Tuesday, 24 January 2012: 5:00 PM
Coastal Winds Associated with Tropical Cyclones Interacting with Complex Terrain
Room 338 (New Orleans Convention Center )
One of the most significant human impacts associated with tropical cyclones is property damage caused by high winds speeds as the storm makes landfall. If the coastline is adjacent to high orography, as is the case along the eastern coast of the island of Taiwan, then forecasting the potential for high wind speeds becomes a much more difficult problem. During the Tropical Cyclone Structure – 2008 (TCS-08) experiment, two typhoons made landfall on Taiwan: Sinlaku and Jangmi. Surface stations along the coast documents both strong westerly winds flowing down the slopes of the mountains, as well as more moderate southerly flow when wake effects predominated. Numerical simulations using a version of the Naval Research Laboratory's Coupled Ocean/Atmosphere Mesoscale Prediction System (COAMPS®) designed for tropical cyclones (COAMPS-TC) does an excellent job of reproducing this observed wind field.

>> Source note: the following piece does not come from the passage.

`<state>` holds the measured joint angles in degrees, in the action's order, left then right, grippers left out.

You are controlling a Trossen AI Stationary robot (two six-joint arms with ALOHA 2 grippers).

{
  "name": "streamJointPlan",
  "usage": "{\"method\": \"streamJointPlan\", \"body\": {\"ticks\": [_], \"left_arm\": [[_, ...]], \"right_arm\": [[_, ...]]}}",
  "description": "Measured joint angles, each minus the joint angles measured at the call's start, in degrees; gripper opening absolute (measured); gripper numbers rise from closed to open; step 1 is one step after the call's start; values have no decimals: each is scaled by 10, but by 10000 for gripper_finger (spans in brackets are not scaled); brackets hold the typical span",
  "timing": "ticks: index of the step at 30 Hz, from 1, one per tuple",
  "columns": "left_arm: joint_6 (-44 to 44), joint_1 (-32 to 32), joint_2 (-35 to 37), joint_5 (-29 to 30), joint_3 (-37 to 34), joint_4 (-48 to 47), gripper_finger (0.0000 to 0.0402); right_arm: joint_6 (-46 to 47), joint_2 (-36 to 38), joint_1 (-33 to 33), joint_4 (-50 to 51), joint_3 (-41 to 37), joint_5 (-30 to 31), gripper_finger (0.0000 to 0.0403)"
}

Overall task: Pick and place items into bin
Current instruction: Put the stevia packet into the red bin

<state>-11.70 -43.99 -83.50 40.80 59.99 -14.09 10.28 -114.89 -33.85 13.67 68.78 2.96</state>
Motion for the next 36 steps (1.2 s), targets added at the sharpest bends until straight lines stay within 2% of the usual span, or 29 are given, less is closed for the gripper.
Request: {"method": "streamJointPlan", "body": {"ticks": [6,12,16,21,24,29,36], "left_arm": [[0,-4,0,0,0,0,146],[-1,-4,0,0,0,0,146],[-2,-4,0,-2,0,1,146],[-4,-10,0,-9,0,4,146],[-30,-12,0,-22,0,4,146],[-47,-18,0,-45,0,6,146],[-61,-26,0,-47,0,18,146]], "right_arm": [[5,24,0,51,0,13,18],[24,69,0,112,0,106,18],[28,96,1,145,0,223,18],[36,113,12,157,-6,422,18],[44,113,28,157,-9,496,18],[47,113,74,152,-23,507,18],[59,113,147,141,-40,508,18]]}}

To further understand the dynamics controlling the presence of downslope versus coastally channeled flow, a series of idealized simulations were performed using a Rankine vortex and an elliptical, sinusoidal island. In the absence of terrain or a mean flow, the idealized tropical cyclone was found to maintain symmetry indefinitely. When a homogenous mean flow was added, the movement of the storm stayed close to this steering in both the cross-track and along-track direction. The interaction of the vortex with the island produced many of the same features seen in observations and the real-data simulations. To evaluate the sensitivities of these features, the size and intensity of the storm was varied, as well as the location of its landfall and the strength and vertical structure of the steering flow. The results of these experiments will be summarized in this presentation.